One pfsense LAN net and two subnets, how to?
-
Hi pfsense friends. I'm testing a set up with v2.4.5 with 1 WAN port and 1 LAN port. There are two subnets connected to pfsense's LAN port. see picture attached. machines in 10.0.1.0 subnet can ping and get out to the internet all fine. But pfsense appliance refuses all traffic coming from 10.0.2.0 subnet to it's LAN port. Other devices in both subnets can ping each other no problem. Goal is to have 10.0.2.0 subnet talk to pfsense and get to the internet. is this possible? where to configure? thank you!!
-
adding info, pfsense is able to ping devices in 10.0.2.0 subnet successfully.
-
Have you checvked outbound nat rules for the subnets??
-
@Cool_Corona well no. The second subnet can't get a ping response from pfsense lan port.
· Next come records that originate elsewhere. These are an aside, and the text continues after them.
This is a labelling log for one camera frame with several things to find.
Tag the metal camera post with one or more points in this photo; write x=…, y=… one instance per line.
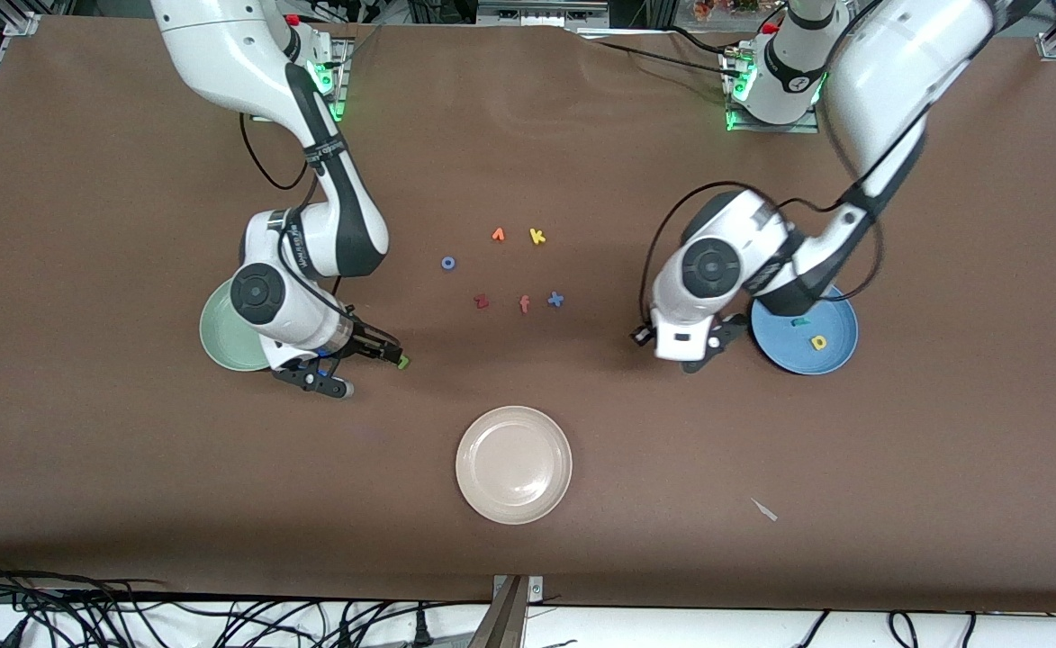
x=502, y=625

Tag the silver aluminium rail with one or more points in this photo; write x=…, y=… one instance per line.
x=541, y=11

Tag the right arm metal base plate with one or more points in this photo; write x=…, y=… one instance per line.
x=344, y=81

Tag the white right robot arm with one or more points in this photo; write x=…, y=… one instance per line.
x=221, y=54

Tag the orange background clutter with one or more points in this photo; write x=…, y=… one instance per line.
x=726, y=7

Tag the brown table cover mat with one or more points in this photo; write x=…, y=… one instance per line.
x=131, y=468

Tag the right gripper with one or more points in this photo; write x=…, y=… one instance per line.
x=368, y=343

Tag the silver clamp bracket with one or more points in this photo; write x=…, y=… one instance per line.
x=536, y=588

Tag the beige plate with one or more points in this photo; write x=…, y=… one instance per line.
x=513, y=464

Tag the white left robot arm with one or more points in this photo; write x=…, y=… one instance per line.
x=712, y=265

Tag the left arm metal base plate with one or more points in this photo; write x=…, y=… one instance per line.
x=789, y=129

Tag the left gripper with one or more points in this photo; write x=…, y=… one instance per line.
x=641, y=336

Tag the black power plug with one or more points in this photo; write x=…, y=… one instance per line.
x=419, y=627

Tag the green plate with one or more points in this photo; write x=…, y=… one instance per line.
x=217, y=337

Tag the blue plate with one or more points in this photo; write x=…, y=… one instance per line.
x=789, y=355

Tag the small white paper scrap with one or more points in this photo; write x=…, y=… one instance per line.
x=764, y=509
Too early to look at the WAN side, isn't it? I did add lan firewall rule to allow any to ping lan address, but that made no difference. I guess pfsense doesnt recognize the second subnet as its LAN net. So help still needed.
-
@fgina said in One pfsense LAN net and two subnets, how to?:
and 1 LAN port
In this order :
If possible, go for a 'real' second NIC,
Or, use VLAN's - you'll be needing a VLAN-capabale switch,
Or, see what https://docs.netgate.com/pfsense/en/latest/book/firewall/virtual-ip-addresses.html can do for you.The last choise might imply some limitations. I never tried/used it.
-
You have 2 different subnets on the same NIC? What's pfSense configured for? You can't have the 2 subnets and expect pfSense to route between them. All you'll do is generate a lot of ICMP redirects. Either get a 2nd NIC or make it just 1 big subnet.
-
Ok, looks like can't get it done with one LAN port. Was hoping pfsense would allow me to define "Lan net" spanning multiple subnets.
-
@fgina No, you actually can run multiple subnets (networks) on a single physical network port. But, you have to use VLANs and a smart/managed switch.
Jeff
-
@akuma1x okay thanks I will research a bit. the appliance VM is in azure.